The photo illusted another of the type, but not the actual aircraft.
Posted by Douglas E. Slowiak on June 23,2008 | 12:23 PM
If you put Convair C-131H on Google there are several sites that show this type aircraft. I agree, a picture should have been with the article.
Posted by John Hamilton on June 29,2008 | 01:30 AM
I know these aircraft and the engines were Allison 501D13D or H models (can't remember) rated at 3506 SHP & 3750 ESHP not 2900. T56-A-4 is not a valid model based on the latest publications from Rolls-Royce/Allison
My company did much of the overhaul and repair work on them when they were in use by the Navy.
These are wonderful aircraft and the engines are also great powerplants.
Steve Stein
Posted by Steve Stein on November 12,2008 | 10:07 AM
One of my first 'sales' assignments after being trnsferred to Military Sales For Allison Division of (then) General Motors, was to manage a series of demonstration flights for several two-star Generals of the Air National Guard. The flights took place in Reno, Nevada during the early 1980s. The plane and aircrew had to contend with unstable winds boiling off the top of the Sierras, and all the flights were in turbulent air and we got tossed around quite a bit. However, the rugged VC-131 took it all in stride and we sort of enjoyed the thrills. Take-off performance with a low fuel load and no passengers was REALLY impressive! The T-56 provided ample power for any circumstance. In spite of the comments, pilots generally loved the airplane.

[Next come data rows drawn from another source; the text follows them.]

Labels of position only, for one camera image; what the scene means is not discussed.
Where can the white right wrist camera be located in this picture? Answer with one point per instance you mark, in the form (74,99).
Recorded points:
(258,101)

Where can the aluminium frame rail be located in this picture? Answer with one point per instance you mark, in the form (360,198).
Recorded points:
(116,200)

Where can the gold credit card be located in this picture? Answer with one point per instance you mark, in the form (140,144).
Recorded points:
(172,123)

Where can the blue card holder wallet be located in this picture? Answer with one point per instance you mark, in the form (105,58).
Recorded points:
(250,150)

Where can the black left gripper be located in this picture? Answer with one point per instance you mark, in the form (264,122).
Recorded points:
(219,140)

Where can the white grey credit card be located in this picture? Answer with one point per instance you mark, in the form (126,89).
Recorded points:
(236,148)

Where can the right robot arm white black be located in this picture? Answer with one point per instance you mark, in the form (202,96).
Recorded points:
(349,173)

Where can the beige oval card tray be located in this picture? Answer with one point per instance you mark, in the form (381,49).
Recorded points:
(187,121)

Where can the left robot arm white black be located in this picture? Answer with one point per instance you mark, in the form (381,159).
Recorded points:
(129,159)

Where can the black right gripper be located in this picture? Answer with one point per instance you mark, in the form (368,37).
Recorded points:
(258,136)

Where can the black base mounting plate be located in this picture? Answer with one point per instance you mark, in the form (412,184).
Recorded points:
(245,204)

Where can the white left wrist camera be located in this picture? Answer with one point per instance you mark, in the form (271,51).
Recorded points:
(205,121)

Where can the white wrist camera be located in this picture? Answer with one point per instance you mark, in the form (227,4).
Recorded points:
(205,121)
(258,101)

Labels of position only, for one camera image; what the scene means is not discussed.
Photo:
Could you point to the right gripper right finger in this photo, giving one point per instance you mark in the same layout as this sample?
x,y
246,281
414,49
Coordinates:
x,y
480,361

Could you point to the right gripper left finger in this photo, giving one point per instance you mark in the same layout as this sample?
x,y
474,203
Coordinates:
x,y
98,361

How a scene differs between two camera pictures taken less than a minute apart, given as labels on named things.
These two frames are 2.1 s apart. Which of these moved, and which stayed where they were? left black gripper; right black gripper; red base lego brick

Posted by Jim Korn on November 14,2008 | 12:14 PM
On a good cool day the 501-D13 actually put out something like 4,000 SHP at least according to the torque meters, specs and my aging memory. It spun a Aero Products 13' 6" prop at at about 1020 RPM geared down from an engine speed of about 13820 I think. It also had water injection for those really hot days which helped get a HP boost when it was lost due to heat.